Posted By Chet Seward, Sunday, October 15, 2017
What to do with your practice amidst all the turbulence in health care coming from Washington, DC? Many others ask this question, as one-sixth of US economic activity flows through the health care ecosystem. Uncertainty in the fate of the individual insurance markets, and Medicaid cost sharing with the federal government, all create problems closer to home at the state-government level. Furthermore, MACRA and MIPS bonuses and penalties loom on the near horizon for physicians directly.

I invite you to imagine what is possible, and importantly, under our own control, when we shift the focus of health care reform and value-based care from externally imposed to internally driven improvements. By working upon your own practice, you begin to solve the challenges that characterize your practice’s unique combination of strengths and weaknesses. There is plenty to do to improve your practice for intrinsic reasons, but also to survive the transition from fee-for-service to value-based payments. Inefficiencies within your practice are a threat to your practice, like never before.
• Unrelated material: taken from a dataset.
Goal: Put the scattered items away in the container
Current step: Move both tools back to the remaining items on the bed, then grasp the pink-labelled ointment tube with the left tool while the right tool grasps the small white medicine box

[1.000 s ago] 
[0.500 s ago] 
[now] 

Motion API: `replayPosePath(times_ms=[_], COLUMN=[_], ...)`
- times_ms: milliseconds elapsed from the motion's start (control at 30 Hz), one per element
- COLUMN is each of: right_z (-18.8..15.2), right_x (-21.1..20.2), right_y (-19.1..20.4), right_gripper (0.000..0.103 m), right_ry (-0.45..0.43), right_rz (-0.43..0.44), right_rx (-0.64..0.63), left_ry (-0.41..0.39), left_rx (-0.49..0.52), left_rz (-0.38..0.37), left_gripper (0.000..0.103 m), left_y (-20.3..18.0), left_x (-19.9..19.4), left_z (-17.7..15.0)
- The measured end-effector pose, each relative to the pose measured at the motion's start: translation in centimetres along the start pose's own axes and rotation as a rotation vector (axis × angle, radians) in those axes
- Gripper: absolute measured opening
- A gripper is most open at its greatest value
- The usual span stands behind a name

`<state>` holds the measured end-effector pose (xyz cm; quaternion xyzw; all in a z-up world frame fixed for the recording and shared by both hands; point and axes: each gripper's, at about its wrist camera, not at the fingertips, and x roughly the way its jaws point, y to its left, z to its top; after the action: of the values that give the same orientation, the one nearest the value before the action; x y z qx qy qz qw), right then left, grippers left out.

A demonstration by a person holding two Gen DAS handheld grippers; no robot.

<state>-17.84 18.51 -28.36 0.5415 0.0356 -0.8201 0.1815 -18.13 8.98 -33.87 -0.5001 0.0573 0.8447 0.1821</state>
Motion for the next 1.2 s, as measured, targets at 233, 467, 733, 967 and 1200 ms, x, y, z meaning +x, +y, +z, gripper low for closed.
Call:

The foundation for physician-directed practice improvements rests upon three pillars: autonomy, mastery, and purpose. Much has been written lately about these elements relating to “physician engagement with work.” We need to find these three elements in our daily work, and over the course of our professional careers, to ultimately find fulfillment. Activities that do not feature these three principles, especially for high-achieving professionals like ophthalmologists, lead to frustration, and ultimately increase the risk of burnout.

When working hard to create your own solutions to problems, you find pleasure in the exercise of autonomy. As your practice becomes more proficient, the pleasure of mastery is manifest. A higher-performing practice allows the individual and organization to fulfill its purpose. Yes, it is possible to find joy in our work, rooted in these three supports.

What does this look like in practice? The choice of solo versus group practice boils down to how strongly one values autonomy. There are definite trade-offs to either choice. For some, achieving mastery is found by working alone, while for others, mastery is better enabled through the advantages of a group practice. Whether in solo or group practice, a lifetime of feeding one’s curiosity, and an ethos of continual learning and self-improvement eventually leads to mastery. At a minimum, one must continually evolve their clinical and surgical skills, as well as basic business skills – but at some point in one’s career, we grasp the importance of community and advocacy to achieve a higher purpose – service to others.

As president, I highlight that CSEPS is the cement of this foundation. CSEPS provides opportunities to create vital social bonds with like-minded professionals. CSEPS also provides forums to learn from outside experts, such as AAO Past-President Ruth Williams’ cutting-edge talk on private equity last month. Finally, CSEPS is the only purpose-built organization that exists to defend our professional autonomy, supporting our individual and collective efforts to achieve professional mastery, and ultimately fulfill our purpose as healers.